Bred from hunting dogs brought from Europe to America, a Redbone Coonhound is possess a kind of intelligence that is well suited for problem solving. They can be fiercely independent which becomes an issue when they deem items like your backyard fence as the problem it needs to solve. Even worse, they might think that your garbage is something that warrants a solution from them. While they are hunting, they usually make quarter-mile loops away from the pack in order to search for the scent of their prey. When they’ve done so, they return or use their bay to let hunters know they’ve found their prey. Given that they tend to follow where their nose leads them, owners need to be vigilant in keeping a Redbone Coonhound on a leash in an uncontrolled area.

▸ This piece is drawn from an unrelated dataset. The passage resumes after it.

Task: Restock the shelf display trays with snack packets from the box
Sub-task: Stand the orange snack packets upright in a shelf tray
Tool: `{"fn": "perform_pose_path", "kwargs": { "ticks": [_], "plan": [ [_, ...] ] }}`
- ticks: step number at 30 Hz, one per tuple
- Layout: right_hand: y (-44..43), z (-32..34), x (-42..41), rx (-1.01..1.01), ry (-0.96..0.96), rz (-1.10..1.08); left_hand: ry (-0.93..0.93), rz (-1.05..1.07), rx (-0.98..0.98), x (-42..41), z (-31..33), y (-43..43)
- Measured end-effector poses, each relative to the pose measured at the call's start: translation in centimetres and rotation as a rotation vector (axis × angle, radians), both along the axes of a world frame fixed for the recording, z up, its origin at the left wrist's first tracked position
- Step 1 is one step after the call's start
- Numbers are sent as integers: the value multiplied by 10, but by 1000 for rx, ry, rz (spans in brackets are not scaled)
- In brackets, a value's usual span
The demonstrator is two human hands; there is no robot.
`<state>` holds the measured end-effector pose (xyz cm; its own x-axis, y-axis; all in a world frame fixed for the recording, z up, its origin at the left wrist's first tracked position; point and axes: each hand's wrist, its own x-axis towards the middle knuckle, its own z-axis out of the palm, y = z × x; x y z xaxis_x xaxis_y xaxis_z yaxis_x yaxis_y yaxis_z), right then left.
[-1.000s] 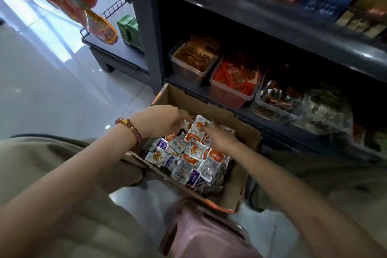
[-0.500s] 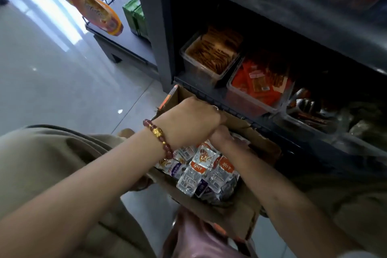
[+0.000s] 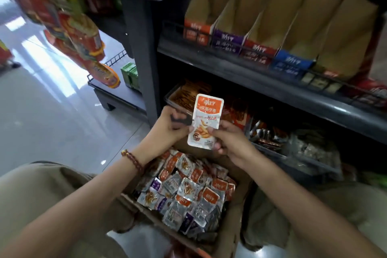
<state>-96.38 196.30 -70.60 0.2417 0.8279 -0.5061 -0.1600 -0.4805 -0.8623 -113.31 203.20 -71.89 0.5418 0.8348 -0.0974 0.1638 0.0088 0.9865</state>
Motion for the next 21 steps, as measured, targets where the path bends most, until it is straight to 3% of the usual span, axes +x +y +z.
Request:
{"fn": "perform_pose_path", "kwargs": {
  "ticks": [1, 3, 7, 11, 21],
  "plan": [
    [-6, 17, -2, 43, -6, 23, -125, -3, -56, 2, 5, -5],
    [-14, 41, -7, 89, -45, 72, -188, -16, -10, 8, 17, -15],
    [-18, 80, -10, 170, -106, 62, -154, 6, 223, 19, 45, -17],
    [1, 118, -5, 257, -159, -22, -107, -102, 385, 25, 91, 0],
    [56, 169, 11, 357, -93, -62, -144, -69, 556, 27, 146, 46]
  ]
}}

A Redbone Coonhound is a dog breed that will thrive in different terrains and venues. As mentioned earlier, they are best suited for the countryside, but will also work well in urban settings. That said, if this hound is to be utilized for what it was bred for – hunting dogs – then proper training should be put into place. This kind of hound tends to have emotional, booming, loud howls and those need to be contained.When training hounds like these, it’s best to veer away from harsher methods. While they are stubborn, they can also be sensitive. Also, giving puppies a lot of exercise is crucial as they can become destructive. They can be great with children but they need to be trained to be aware of their size.
Lean and muscular, the Redbone Coonhound is also very well proportioned – a common theme you’ll see among the coonhound subgroup. They have long, straight legs and a wide-barrel chest. Their head and tail is held high and proud. Their face bears an expression of constantly pleading – they have sorrowful eyes and long, drooping ears. They have a short, coarse coat which is meant to help them hunt through dense underbrush. A male Redbone Coonhound measures around 22 to 27 inches at the shoulder and weighs 55 to 70 pounds while females come in at 21 to 26 inches and weigh 45 to 65 pounds.